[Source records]
####################

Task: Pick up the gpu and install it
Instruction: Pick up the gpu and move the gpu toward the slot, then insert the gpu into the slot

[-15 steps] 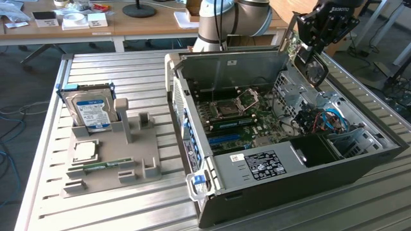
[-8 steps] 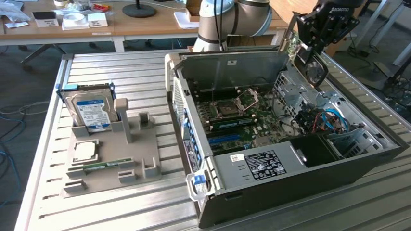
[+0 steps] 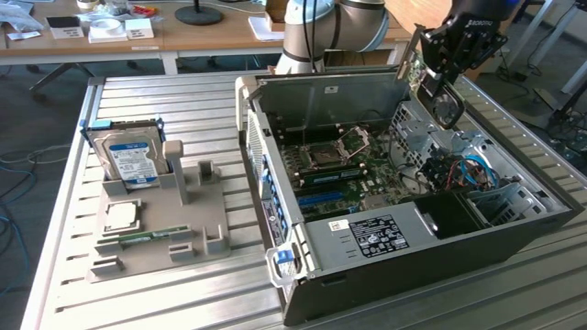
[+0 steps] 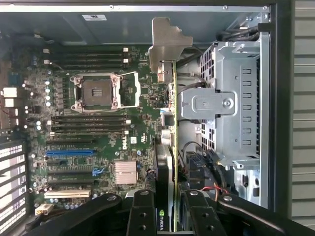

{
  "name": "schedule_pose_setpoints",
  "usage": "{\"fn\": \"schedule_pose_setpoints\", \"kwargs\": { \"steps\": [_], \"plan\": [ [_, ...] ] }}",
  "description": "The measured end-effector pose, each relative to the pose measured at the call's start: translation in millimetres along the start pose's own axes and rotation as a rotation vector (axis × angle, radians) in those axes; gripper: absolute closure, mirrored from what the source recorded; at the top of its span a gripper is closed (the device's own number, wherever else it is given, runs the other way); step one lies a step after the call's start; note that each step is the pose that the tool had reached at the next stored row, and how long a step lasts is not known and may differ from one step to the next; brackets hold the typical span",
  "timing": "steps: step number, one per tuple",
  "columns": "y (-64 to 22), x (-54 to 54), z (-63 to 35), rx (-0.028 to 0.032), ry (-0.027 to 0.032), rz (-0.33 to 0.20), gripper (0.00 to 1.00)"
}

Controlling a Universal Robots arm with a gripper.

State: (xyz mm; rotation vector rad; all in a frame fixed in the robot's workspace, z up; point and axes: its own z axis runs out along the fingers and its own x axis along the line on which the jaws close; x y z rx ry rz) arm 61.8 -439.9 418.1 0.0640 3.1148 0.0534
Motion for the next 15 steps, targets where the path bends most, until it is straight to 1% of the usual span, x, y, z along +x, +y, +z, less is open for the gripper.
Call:
{"fn": "schedule_pose_setpoints", "kwargs": {
  "steps": [15],
  "plan": [
    [0.4, 0.1, 0.8, 0.0000, 0.0000, 0.000, 0.73]
  ]
}}
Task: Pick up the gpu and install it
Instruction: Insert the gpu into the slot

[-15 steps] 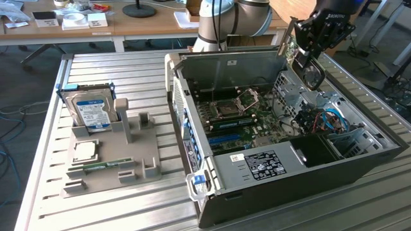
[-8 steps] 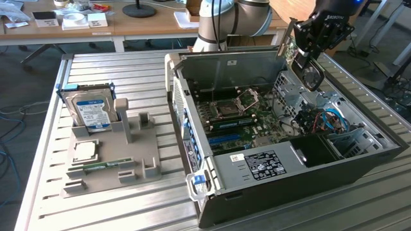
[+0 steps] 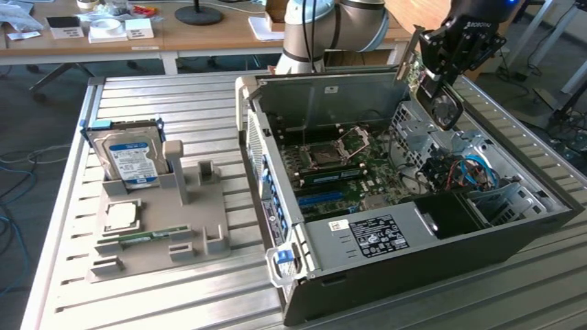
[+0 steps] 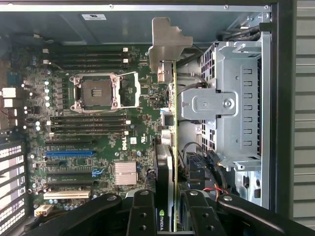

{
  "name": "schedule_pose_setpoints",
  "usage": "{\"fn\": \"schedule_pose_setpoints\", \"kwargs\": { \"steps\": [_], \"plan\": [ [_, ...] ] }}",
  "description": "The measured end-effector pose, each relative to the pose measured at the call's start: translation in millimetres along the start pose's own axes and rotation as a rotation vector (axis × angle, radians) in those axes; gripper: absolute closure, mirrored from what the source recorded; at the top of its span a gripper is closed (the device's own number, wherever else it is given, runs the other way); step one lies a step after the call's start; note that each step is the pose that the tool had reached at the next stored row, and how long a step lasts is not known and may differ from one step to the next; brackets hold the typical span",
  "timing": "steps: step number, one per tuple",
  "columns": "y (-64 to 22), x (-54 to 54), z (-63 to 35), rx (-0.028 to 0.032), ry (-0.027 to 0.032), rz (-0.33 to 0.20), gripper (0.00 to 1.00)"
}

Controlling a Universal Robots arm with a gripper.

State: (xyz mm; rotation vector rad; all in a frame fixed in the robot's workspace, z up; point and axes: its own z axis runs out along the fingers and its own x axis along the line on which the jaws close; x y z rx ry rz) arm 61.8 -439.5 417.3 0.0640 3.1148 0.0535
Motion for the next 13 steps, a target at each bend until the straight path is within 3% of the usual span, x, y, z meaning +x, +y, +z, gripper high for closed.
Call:
{"fn": "schedule_pose_setpoints", "kwargs": {
  "steps": [5, 13],
  "plan": [
    [0.0, 0.5, 0.0, -0.0006, 0.0006, -0.020, 0.73],
    [0.0, 0.7, 0.3, -0.0032, 0.0047, -0.136, 0.73]
  ]
}}
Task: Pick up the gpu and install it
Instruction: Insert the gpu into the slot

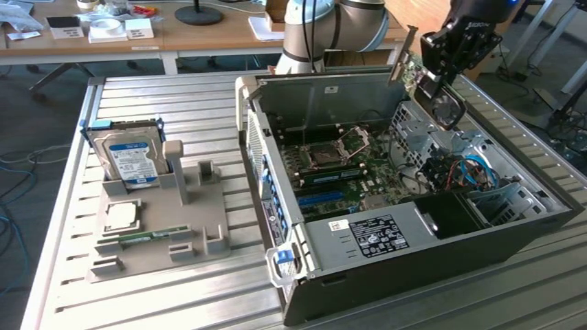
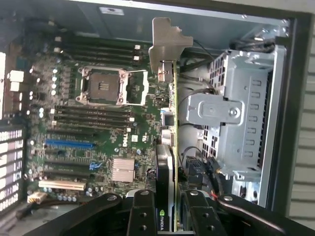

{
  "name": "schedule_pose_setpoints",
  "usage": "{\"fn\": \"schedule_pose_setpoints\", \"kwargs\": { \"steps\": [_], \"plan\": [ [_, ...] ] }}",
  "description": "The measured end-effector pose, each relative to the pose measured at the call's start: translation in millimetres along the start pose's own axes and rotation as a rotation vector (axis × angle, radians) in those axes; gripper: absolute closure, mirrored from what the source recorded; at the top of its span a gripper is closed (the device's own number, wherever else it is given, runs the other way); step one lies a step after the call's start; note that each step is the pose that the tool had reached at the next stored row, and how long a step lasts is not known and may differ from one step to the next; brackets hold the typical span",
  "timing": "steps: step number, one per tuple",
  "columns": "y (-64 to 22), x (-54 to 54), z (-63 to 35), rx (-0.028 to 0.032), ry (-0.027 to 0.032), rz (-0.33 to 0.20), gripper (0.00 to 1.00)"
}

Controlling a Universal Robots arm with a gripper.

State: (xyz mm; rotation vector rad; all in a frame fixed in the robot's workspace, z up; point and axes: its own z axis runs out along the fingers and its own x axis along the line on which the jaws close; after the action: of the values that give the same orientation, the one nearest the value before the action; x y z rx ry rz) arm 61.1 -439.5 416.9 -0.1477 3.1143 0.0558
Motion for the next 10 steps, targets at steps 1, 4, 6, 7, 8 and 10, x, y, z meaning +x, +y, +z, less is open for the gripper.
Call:
{"fn": "schedule_pose_setpoints", "kwargs": {
  "steps": [1, 4, 6, 7, 8, 10],
  "plan": [
    [0.0, 0.0, 0.1, -0.0005, 0.0007, -0.018, 0.73],
    [0.0, 0.0, 0.3, -0.0019, 0.0025, -0.072, 0.73],
    [0.0, 0.0, 0.4, -0.0028, 0.0037, -0.107, 0.73],
    [0.0, 0.0, 0.5, -0.0033, 0.0044, -0.127, 0.73],
    [0.0, 0.0, 0.6, -0.0037, 0.0051, -0.144, 0.73],
    [0.0, 0.0, 0.7, -0.0046, 0.0062, -0.180, 0.73]
  ]
}}
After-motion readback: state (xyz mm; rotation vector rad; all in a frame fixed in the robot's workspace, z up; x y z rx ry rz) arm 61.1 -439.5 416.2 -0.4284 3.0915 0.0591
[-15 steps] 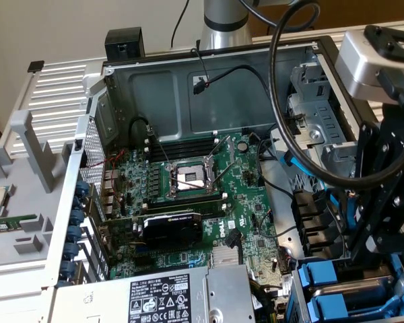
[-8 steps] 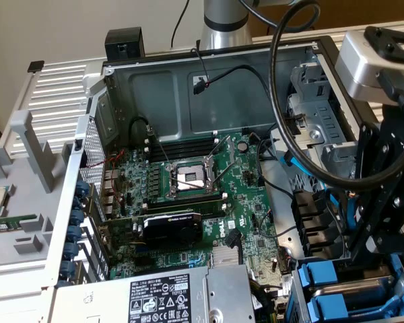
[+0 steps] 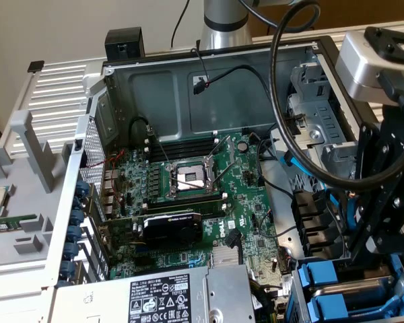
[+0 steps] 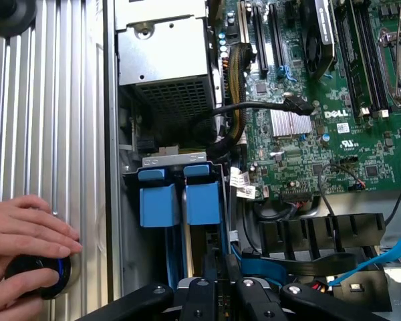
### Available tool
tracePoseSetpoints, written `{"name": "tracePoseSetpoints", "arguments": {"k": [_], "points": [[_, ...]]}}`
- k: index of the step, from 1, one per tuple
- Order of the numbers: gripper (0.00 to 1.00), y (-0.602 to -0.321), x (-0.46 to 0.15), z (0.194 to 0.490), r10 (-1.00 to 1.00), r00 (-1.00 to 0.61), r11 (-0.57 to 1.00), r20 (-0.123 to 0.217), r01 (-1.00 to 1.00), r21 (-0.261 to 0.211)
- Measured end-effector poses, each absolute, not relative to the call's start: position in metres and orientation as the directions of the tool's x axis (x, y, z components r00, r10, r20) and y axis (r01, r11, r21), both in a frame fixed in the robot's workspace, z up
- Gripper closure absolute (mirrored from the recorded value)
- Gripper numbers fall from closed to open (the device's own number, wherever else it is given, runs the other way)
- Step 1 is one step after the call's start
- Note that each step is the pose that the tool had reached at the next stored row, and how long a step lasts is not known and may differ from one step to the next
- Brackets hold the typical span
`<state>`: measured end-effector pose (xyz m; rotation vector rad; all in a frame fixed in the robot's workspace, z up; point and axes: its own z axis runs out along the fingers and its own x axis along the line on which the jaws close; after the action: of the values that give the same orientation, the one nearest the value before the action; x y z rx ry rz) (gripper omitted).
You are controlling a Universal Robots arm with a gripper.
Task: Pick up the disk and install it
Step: 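Insert the first disk wire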
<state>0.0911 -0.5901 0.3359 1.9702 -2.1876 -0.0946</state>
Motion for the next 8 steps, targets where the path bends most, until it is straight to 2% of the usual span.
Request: {"name": "tracePoseSetpoints", "arguments": {"k": [8], "points": [[0.83,-0.5901,0.0911,0.3352,-0.99,-0.095,0.112,0.102,-0.978,0.178]]}}
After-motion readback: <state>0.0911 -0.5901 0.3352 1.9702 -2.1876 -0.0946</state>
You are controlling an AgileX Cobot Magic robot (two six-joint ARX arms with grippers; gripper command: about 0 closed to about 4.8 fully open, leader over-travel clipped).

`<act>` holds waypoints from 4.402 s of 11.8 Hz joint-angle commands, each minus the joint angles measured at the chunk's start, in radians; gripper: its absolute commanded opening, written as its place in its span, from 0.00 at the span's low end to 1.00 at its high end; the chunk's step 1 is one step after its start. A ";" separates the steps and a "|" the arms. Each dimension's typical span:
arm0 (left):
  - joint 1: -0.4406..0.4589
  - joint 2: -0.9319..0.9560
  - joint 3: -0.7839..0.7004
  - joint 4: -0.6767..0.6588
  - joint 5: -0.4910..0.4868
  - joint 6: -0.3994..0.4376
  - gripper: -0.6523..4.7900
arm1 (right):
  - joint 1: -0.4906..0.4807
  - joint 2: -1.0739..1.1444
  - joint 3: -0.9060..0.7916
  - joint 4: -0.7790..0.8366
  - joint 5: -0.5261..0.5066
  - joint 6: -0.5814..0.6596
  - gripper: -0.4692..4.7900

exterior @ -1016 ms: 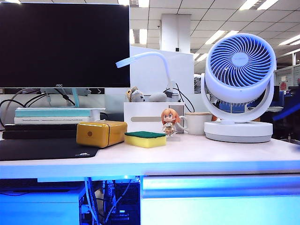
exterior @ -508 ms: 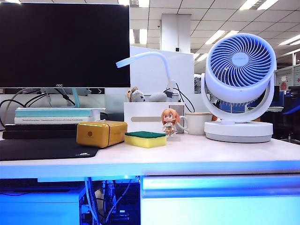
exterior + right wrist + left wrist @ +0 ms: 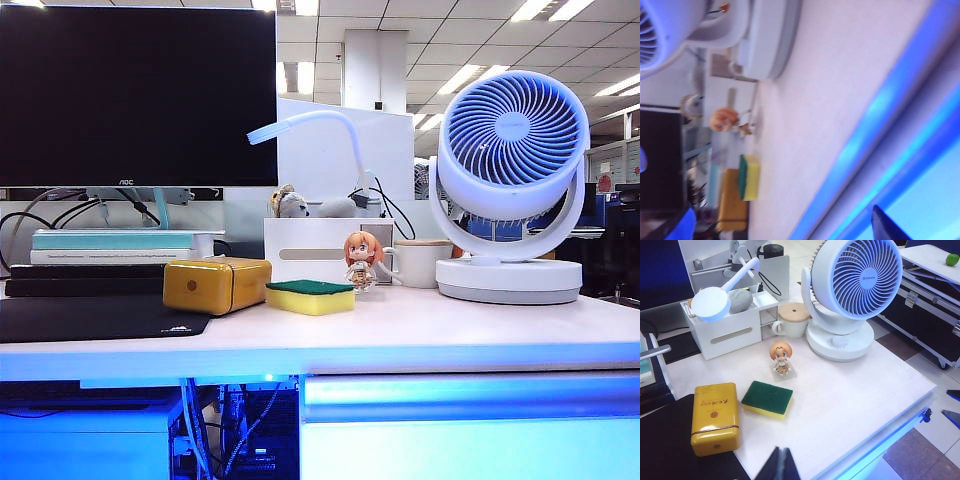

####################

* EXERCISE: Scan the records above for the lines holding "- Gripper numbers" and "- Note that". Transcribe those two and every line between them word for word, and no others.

* EXPECTED ANSWER:
- Gripper numbers fall from closed to open (the device's own number, wherever else it is given, runs the other way)
- Step 1 is one step after the call's start
- Note that each step is the pose that the tool had reached at the next stored row, and how long a step lasts is not known and may differ from one step to the next

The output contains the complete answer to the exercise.